While the engineering and infrastructure execution segments continue to bag large-scale domestic and international orders, the capital commitments required to sustain this momentum have fundamentally altered the balance sheet. Borrowings escalated sharply from ₹258.37 crore to ₹385.82 crore within twelve months, driven by the commissioning of new capacities and funding requirements for aggressive diversifications. Operating cash flows plunged deeper into negative territory, registering an outflow of ₹90.22 crore for FY26. Corporate scale can look remarkably robust on an accrual basis, but structural value is ultimately bounded by the efficiency of capital conversion. The core investment thesis now hinges on whether management can stabilize its balance sheet before its massive capital expenditure program tests the outer limits of its credit framework.
Section 2 — Introduction
Tembo Global Industries Ltd, which began its corporate life under the moniker Saketh Exim Private Limited, has spent the last decade and a half trying to outrun its origins as a basic trading house. Historically anchored in the unexciting world of cotton yarn trading, the company slowly engineered a transition into fabricating metal products. Today, its core manufacturing setup focuses on pipeline support systems, anti-vibration mounts, and commercial HVAC framing assemblies.
The corporate trajectory shifted gears significantly when the company leveraged these industrial components to transform itself into a full-scale Engineering, Procurement, and Construction (EPC) player, bidding directly on complex fuel farms, refinery piping setups, and marine infrastructure. While the financial numbers look increasingly detached from its small-cap roots, the structural complexity of managing a low-margin legacy trading arm alongside multi-hundred-crore public infrastructure projects has introduced severe friction into its balance sheet efficiency.
Section 3 — Business Model: WTF Do They Even Do?
To understand Tembo Global, one must first reconcile how a single corporate entity can comfortably quote the global market size of small arms ammunition alongside the export pricing of knitted bedsheets. The company operates a bifurcated business model that looks less like a strategic matrix and more like two entirely different companies sharing an accounting ledger.
On one side sits the Engineering & EPC division. This segment fabricates heavily certified metal hangers, seismic anchors, and structural clamps designed to hold high-pressure piping in place across oil refineries, marine jetties, and steel mills. It is a business heavily reliant on international quality stamps like UL and FM approvals, which act as a regulatory moat when bidding for global projects. On the other side sits the legacy Textile trading division, which quietly acts as a high-volume, low-margin middleman buying and exporting cotton yarn, fibers, and fabrics. Management has repeatedly hinted at separating this textile wing by 2027 to achieve corporate purity, but for now, it remains on the books, soaking up massive amounts of short-term credit to fuel a volume game.
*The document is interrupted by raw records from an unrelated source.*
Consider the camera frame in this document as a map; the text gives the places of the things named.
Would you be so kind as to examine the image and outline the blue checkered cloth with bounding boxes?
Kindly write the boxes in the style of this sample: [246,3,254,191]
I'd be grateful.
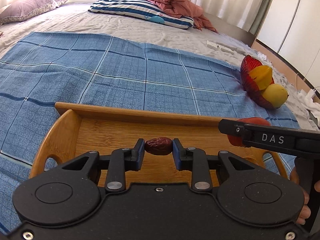
[1,33,298,233]

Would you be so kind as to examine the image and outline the red date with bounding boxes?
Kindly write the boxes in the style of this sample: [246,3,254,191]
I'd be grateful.
[145,137,172,155]

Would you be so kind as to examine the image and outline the yellow starfruit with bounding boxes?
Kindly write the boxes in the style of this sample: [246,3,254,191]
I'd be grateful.
[249,65,273,90]

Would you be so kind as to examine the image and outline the white box on bed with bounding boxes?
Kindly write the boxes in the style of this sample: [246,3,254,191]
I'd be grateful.
[206,40,235,55]

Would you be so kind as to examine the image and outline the white wardrobe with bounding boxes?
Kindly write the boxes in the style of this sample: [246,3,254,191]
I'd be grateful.
[257,0,320,88]

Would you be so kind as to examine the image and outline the red glass fruit bowl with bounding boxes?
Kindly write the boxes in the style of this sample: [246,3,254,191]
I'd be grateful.
[240,55,274,109]

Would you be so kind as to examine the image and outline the wooden serving tray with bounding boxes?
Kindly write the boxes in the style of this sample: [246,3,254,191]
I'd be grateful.
[29,101,290,188]

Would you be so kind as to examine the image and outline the white charger cable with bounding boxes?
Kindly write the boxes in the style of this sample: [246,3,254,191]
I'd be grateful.
[294,72,320,98]

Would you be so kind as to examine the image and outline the blue striped pillow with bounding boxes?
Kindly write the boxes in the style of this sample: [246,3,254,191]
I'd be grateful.
[89,0,194,29]

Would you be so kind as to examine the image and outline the person's right hand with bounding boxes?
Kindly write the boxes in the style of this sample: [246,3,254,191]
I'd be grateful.
[290,167,311,225]

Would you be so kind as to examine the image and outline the purple pillow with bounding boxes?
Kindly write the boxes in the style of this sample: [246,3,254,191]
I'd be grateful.
[1,0,68,25]

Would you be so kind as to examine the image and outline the red tomato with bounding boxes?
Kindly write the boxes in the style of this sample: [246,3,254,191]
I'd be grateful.
[227,117,271,147]

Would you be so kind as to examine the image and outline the yellow mango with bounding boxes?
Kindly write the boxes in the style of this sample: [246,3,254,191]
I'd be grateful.
[261,83,289,108]

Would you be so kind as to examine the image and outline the pink blanket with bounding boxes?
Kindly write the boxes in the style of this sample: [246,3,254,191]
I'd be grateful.
[148,0,218,33]

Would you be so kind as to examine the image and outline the right green drape curtain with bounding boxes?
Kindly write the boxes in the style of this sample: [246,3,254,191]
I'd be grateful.
[249,0,272,36]
Section 4 — Financials Overview
Figures are consolidated, in ₹ crore.
Metric
Latest Quarter (Q4 FY26)
YoY
QoQ
Revenue
345.96
26.27%
38.00%
EBITDA / Operating Profit
39.02
35.51%
-9.73%
PAT
26.91
919.32%
6.28%
EPS
14.51
509.66%
-5.66%
Note: YoY and QoQ percentages are derived directly from the sequential quarterly records provided.
Did Management Walk the Talk?
Looking back at management’s previous rhetoric regarding working capital containment, the actual numbers tell a far more chaotic story. During the February 2026 conversations, finance officials insisted that working capital cycles would remain stable around 80 to 90 days. Instead, the annual close revealed that working capital days exploded to 132 days, driven entirely by elongated project milestones and cash retention clauses embedded in their public infrastructure contracts. Growth has a nasty habit of consuming cash far faster than spreadsheet models predict, and Tembo’s aggressive push into large-scale EPC contracts has clearly forced them to trade liquidity for rapid topline optical expansion.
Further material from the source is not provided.